:: Work item ::
Your response should be the complete listing, returned exactly as written.

:: Provided data ::
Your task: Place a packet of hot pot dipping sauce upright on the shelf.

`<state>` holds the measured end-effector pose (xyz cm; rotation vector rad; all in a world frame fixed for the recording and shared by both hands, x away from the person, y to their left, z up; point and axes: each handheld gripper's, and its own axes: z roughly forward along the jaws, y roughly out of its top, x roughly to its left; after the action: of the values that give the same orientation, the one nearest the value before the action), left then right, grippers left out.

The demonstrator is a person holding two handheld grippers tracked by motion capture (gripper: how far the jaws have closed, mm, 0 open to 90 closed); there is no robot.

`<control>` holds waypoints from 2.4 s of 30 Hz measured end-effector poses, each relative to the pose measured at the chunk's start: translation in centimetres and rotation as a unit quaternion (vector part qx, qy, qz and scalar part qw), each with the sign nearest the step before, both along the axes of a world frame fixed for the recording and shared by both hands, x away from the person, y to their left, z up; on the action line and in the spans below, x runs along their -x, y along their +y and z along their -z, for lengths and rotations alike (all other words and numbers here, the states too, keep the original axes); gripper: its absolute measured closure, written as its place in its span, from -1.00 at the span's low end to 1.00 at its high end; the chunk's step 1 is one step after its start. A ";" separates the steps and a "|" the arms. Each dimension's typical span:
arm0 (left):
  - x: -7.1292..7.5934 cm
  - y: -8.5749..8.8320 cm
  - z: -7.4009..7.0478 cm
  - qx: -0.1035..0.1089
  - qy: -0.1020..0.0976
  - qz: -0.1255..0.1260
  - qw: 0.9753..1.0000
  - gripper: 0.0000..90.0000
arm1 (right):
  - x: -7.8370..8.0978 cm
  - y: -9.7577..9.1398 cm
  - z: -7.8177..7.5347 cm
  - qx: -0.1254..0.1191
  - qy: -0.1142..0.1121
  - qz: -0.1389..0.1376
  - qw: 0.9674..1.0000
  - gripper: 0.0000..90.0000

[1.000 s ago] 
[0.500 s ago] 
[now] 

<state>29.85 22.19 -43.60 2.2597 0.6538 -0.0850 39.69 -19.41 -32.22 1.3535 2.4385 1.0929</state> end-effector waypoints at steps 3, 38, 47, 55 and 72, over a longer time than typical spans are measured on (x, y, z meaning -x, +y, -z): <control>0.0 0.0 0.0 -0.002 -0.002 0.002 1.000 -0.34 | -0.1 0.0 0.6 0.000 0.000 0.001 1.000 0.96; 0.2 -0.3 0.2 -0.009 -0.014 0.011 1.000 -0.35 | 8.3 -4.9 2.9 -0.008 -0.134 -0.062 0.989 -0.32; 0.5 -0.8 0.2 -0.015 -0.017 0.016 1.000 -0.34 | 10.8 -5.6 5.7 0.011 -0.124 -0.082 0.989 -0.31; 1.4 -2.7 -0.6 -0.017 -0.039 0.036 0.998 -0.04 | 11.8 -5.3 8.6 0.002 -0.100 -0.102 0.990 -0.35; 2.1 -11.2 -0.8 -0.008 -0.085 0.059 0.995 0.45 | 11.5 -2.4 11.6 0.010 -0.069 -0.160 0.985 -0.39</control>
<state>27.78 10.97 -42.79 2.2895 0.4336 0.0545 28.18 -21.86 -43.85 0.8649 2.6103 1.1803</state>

:: The answer ::
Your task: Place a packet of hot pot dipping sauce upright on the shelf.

`<state>` holds the measured end-effector pose (xyz cm; rotation vector rad; all in a world frame fixed for the recording and shared by both hands, x away from the person, y to their left, z up; point and axes: each handheld gripper's, and its own axes: z roughly forward along the jaws, y roughly out of its top, x roughly to its left; after the action: of the values that give the same orientation, the one nearest the value before the action), left then right, grippers left out.

The demonstrator is a person holding two handheld grippers tracked by motion capture (gripper: how far the jaws have closed, mm, 0 open to 90 closed); there is no robot.

`<control>` holds waypoints from 2.4 s of 30 Hz measured end-effector poses, each relative to the pose measured at the chunk's start: translation in centimetres and rotation as a unit quaternion (vector part qx, qy, qz and scalar part qw), each with the sign nearest the step before, both along the axes of a world frame fixed for the recording and shared by both hands, x away from the person, y to their left, z up; on the action line and in the spans below, x runs along their -x, y along their +y and z along their -z, for lengths and rotations alike (all other words and numbers here, the states too, keep the original axes); gripper: its absolute measured closure, written as its place in its span, from -1.00 at the span's low end to 1.00 at its high end; the chunk's step 1 is one step after its start. A ";" separates the steps and a "|" the arms. Each dimension's typical span:
arm0 (left):
  - x: -7.1292..7.5934 cm
  - y: -8.5749..8.8320 cm
  - z: -7.4009..7.0478 cm
  - qx: -0.1035..0.1089
  - qy: -0.1020..0.0976
  - qz: -0.1255..0.1260
  - qw: 0.9753..1.0000
  - gripper: 0.0000..90.0000
arm1 (right):
  - x: -7.8370..8.0978 cm
  - y: -9.7577..9.1398 cm
  - z: -7.8177..7.5347 cm
  - qx: -0.1254..0.1191
  - qy: -0.1142..0.1121
  - qz: -0.1389..0.1376
  - qw: 0.9674..1.0000
  - gripper: 0.0000..90.0000

[1.000 s ago] 
[0.500 s ago] 
[now] 

<state>29.85 22.19 -43.60 2.2597 0.6538 -0.0850 39.69 -19.41 -32.22 1.3535 2.4385 1.0929</state> end-effector waypoints at steps 3, 38, 47, 55 and 72, over a longer time than typical spans are measured on (x, y, z meaning -x, +y, -z): <control>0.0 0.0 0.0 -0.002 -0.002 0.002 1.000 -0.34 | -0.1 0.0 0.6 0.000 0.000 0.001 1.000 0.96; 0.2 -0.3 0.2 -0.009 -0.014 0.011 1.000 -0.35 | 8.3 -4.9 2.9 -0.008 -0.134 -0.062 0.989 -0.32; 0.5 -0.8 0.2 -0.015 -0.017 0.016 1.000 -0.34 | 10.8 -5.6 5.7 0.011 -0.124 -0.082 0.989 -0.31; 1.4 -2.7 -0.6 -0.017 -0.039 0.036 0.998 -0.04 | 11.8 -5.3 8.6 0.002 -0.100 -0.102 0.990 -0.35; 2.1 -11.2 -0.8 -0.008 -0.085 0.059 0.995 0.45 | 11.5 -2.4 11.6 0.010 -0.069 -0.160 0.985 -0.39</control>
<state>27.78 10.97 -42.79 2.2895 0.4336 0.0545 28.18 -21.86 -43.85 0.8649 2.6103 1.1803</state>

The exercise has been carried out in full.